Écrit par Lepetitjournal Kuala Lumpur
Publié le 30 juin 2013, mis à jour le 1 juillet 2013

Dans son petit bureau étouffé par les livres, difficile de deviner que se cache derrière ce Malaisien qui raconte des blagues l'architecte le plus connu de la Malaisie. Professeur invité dans près de 45 pays et inventeur de l'immeuble bioclimatique, Ken Yeang a été décrit par "The Guardian" comme l'une des 50 personnalités qui pourraient sauver la planète. Rencontre sur les possibilités d'une architecture conciliant verticalité et écologie

Le père de l'immeuble bioclimatique

Au cabinet Hamzah & Yeang, tout le monde défile dans le bureau de l'architecte pour lui faire valider tel email ou tel plan. On devine aisément qui est le cerveau au sein de ce lieu de l'innovation. "Comment un petit Malaisien est-il devenu mondialement connu ? De la confiance en soi et du talent pour comprendre comment le monde fonctionne" explique-t-il.

Quelle est l'invention qui a fait la renommée de Ken Yeang à l'échelle internationale ? "L'immeuble bioclimatique". A Cambridge, le jeune architecte propose une thèse innovante dès 1974. Le "green design" est alors une discipline très jeune. A l'époque où les immeubles se multiplient, le Malaisien réfléchit à un moyen de concilier verticalité et bioclimatique.Théoricien autant qu'architecte, il imagine des immeubles verts différents de ceux de ses collègues. Adieu les gadgets en tous genres, Ken Yeang souhaite permettre l'équilibre entre organique et non organique."L'éco-design, c'est bien plus que le photovoltaïque ou l'ingénierie".

L'idée de l'architecte est d'être à l'écoute de la nature et d'en connaître les propriétés et les désirs. "Je suis un écologiste en premier, un architecte en second". Alors, il se met à rêver des gratte-ciels faits de béton, d'acier et de verre, mais aussi d'humus, de buissons et d'eau, un écosystème où se développeraient une faune et une flore autonomes.  
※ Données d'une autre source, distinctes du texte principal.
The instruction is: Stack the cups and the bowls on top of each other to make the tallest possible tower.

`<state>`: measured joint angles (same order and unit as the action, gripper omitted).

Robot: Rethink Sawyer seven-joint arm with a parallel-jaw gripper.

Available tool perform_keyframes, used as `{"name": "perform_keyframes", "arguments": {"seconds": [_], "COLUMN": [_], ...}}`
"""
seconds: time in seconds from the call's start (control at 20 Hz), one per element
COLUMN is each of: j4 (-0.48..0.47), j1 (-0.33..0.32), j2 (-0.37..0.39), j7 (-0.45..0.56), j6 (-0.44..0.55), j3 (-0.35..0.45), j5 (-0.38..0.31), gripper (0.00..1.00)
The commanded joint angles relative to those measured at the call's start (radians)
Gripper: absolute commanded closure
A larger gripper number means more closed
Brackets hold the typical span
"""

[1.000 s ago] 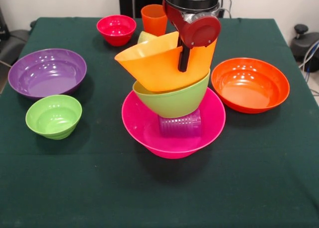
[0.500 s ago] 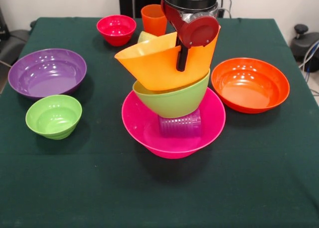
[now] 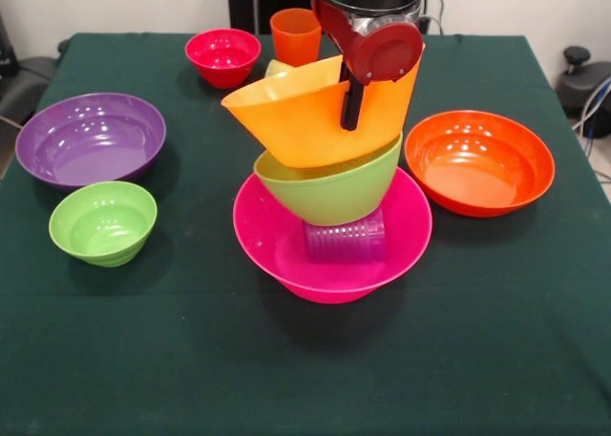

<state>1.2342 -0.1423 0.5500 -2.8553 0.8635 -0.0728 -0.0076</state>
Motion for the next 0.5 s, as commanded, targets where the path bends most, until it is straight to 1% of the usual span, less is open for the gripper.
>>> {"name": "perform_keyframes", "arguments": {"seconds": [0.05,0.35,0.4,0.5], "j4": [0.1,0.109,0.11,0.11], "j1": [0.015,0.011,0.011,0.013], "j2": [-0.002,0.001,0.001,0.002], "j7": [0.1,0.107,0.107,0.11], "j6": [-0.053,-0.069,-0.073,-0.078], "j3": [0.051,0.053,0.051,0.048], "j5": [-0.073,-0.077,-0.079,-0.085], "gripper": [1.0,1.0,0.0,0.0]}}
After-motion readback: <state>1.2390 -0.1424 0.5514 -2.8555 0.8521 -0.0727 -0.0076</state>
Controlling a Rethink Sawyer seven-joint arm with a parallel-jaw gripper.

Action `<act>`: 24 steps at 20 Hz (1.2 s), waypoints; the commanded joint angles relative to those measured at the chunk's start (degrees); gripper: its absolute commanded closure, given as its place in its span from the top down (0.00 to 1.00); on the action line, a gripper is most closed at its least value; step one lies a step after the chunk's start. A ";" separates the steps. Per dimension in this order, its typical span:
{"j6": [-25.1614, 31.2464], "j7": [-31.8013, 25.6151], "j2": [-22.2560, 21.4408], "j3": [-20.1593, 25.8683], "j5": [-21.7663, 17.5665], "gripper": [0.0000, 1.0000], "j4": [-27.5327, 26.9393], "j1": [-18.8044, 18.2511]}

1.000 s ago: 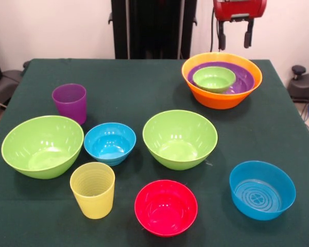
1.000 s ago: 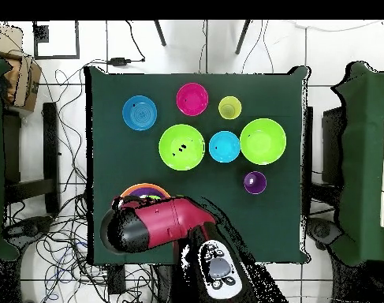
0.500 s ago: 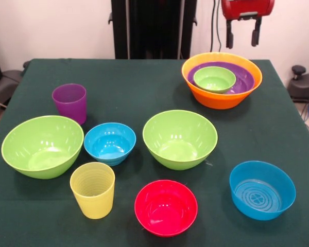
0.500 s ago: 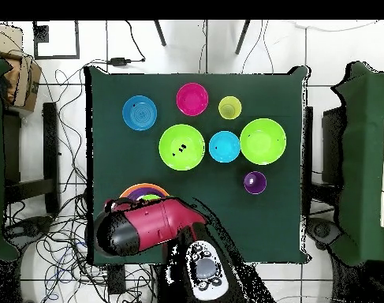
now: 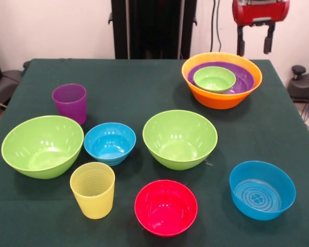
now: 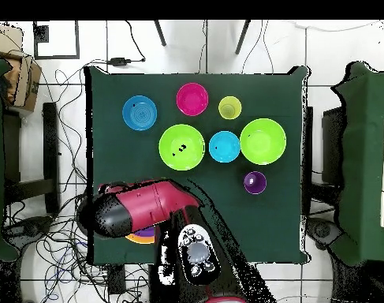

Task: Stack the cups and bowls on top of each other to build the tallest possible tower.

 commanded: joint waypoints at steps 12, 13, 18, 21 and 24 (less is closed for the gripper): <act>19.14 -9.95 14.74 4.68 -3.46 1.00 -27.43 -1.87; 19.62 -10.10 15.48 4.76 -3.61 1.00 -28.65 -1.85; 22.65 -10.92 20.10 5.12 -4.13 1.00 -36.07 -1.53; 23.88 -12.08 22.36 5.67 -4.45 1.00 -39.25 -1.89; 25.60 -14.03 24.64 6.39 -4.81 1.00 -42.75 -2.51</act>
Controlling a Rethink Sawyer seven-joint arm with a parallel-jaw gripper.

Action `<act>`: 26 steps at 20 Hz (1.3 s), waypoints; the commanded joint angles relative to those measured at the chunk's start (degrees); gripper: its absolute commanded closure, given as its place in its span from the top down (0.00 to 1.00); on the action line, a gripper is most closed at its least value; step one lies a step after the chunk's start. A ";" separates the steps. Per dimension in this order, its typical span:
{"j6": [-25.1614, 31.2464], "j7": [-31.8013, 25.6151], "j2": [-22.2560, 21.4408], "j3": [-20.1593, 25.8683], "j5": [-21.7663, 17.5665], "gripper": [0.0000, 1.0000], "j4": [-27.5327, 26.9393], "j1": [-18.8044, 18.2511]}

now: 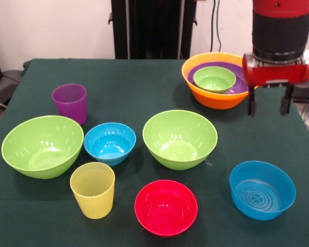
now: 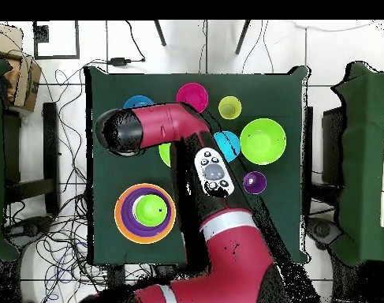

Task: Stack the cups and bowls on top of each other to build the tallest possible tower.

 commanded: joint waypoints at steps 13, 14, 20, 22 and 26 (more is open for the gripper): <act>15.98 -22.34 7.98 5.92 -5.57 1.00 -15.97 -6.10; 16.17 -22.22 6.96 5.89 -5.54 1.00 -14.88 -6.50; 18.05 -22.59 2.58 6.16 -5.21 1.00 -10.95 -8.51; 17.75 -23.00 2.19 6.42 -5.44 1.00 -10.16 -9.18; 16.43 -24.41 2.58 7.20 -6.06 1.00 -8.66 -10.94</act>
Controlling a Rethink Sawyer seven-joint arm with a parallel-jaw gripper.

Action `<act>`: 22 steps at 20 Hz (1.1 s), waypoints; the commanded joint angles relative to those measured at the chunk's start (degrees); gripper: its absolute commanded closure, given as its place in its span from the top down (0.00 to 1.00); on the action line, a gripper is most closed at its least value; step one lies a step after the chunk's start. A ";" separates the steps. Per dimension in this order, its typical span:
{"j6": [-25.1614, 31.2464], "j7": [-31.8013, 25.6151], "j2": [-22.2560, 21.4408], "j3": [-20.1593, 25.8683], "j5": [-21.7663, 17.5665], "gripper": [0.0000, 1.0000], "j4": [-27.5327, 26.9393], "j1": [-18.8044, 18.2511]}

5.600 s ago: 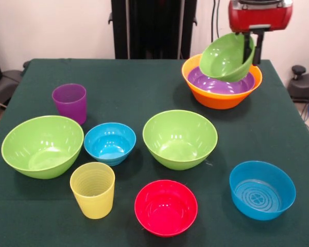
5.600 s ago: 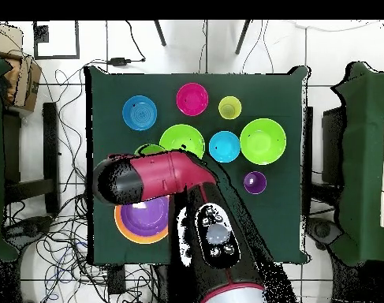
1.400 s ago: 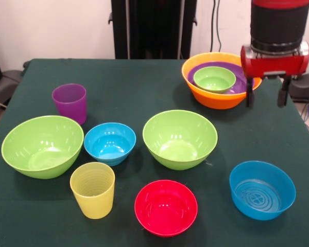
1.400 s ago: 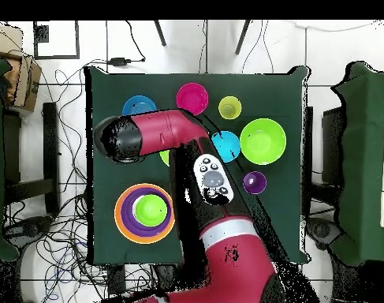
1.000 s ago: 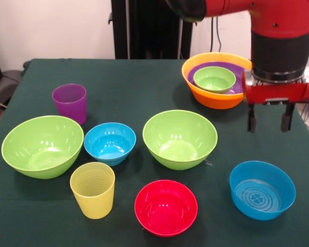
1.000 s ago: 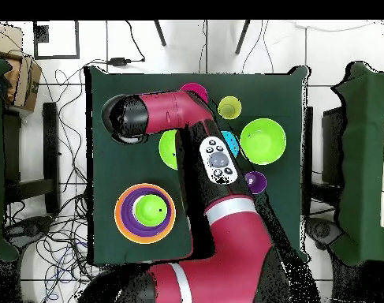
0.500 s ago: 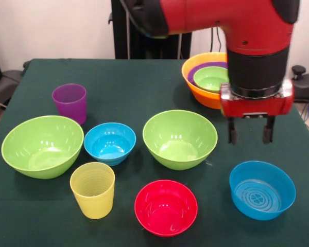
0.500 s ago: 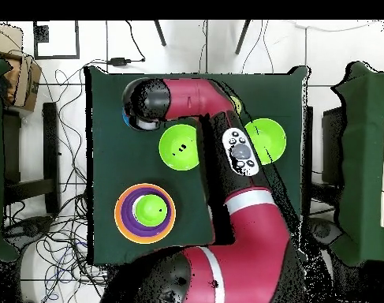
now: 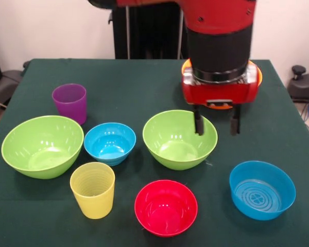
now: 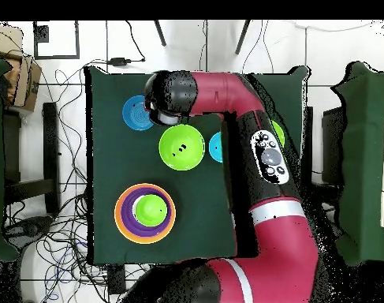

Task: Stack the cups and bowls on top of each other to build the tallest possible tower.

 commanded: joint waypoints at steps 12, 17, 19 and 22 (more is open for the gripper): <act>-4.63 -18.27 0.21 4.82 -8.02 1.00 9.29 -5.05; -6.00 -17.67 -0.16 5.61 -9.33 1.00 10.98 -6.13; -6.97 -17.19 -0.09 5.98 -9.88 1.00 11.88 -6.61; -7.89 -16.05 -0.62 6.30 -10.52 1.00 13.32 -7.09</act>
Des constructions en accord avec les éléments


Dans ces véritables tours vivantes qui sembleraient toutes droites sorties d'un film de science-fiction, Ken et son équipe ne laissent rien au hasard. Chaque espèce végétale est scrupuleusement sélectionnée pour servir de nourriture,de lieu de reproduction ou de refuge à un certain type d'animaux. L'eau, le vent et la pluie ne sont plus, comme pour beaucoup de ses confrères architectes, des ennemis. Ken Yeang utilise véritablement les conditions de l'environnement pour donner vie à ses tours.  "Je mets beaucoup d'arbres dans mes immeubles. Souvent, on me dit que c'est un peu facile de faire un immeuble bioclimatique en ajoutant simplement des arbres.C'est plus compliqué que cela. Je créé en réalité tout un écosystème".

Très saluée à l'international, sa tour Mesiniaga à Subang Jaya pourrait constituer une sorte de catalogue de toute les techniques bioclimatiques inventées par Ken Teang. On y retrouve des "architectures végétales verticales" inédites mais aussi un système d'"immeuble actif intelligent" pour économiser l'énergie. Sa façade unique permet par exemple une aération naturelle de la tour. Ce projet innovant, datant de 1992, est considéré comme le premier grand immeuble bioclimatique du monde !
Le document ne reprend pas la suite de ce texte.